* Stored data *
BEGIN
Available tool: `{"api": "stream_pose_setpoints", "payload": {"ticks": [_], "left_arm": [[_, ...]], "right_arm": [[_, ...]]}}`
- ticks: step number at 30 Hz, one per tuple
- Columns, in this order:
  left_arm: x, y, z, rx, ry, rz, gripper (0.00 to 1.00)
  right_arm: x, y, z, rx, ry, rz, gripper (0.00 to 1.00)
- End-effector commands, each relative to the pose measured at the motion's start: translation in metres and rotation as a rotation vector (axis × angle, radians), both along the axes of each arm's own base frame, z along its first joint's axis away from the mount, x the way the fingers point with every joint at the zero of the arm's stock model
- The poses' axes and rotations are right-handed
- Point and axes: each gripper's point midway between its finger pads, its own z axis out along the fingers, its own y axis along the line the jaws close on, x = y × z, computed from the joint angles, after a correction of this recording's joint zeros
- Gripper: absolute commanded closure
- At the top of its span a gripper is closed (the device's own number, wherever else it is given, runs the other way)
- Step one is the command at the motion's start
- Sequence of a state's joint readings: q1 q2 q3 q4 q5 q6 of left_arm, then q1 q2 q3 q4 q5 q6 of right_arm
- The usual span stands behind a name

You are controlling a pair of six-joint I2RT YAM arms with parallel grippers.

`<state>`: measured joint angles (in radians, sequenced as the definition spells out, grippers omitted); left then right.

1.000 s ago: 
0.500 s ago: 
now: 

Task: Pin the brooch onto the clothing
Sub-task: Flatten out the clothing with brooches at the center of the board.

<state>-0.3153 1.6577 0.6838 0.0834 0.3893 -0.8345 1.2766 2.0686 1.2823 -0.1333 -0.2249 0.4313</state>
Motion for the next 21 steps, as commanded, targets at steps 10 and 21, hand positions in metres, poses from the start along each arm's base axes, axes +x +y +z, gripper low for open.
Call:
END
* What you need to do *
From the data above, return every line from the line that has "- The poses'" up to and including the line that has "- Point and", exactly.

* Response *
- The poses' axes and rotations are right-handed
- Point and axes: each gripper's point midway between its finger pads, its own z axis out along the fingers, its own y axis along the line the jaws close on, x = y × z, computed from the joint angles, after a correction of this recording's joint zeros

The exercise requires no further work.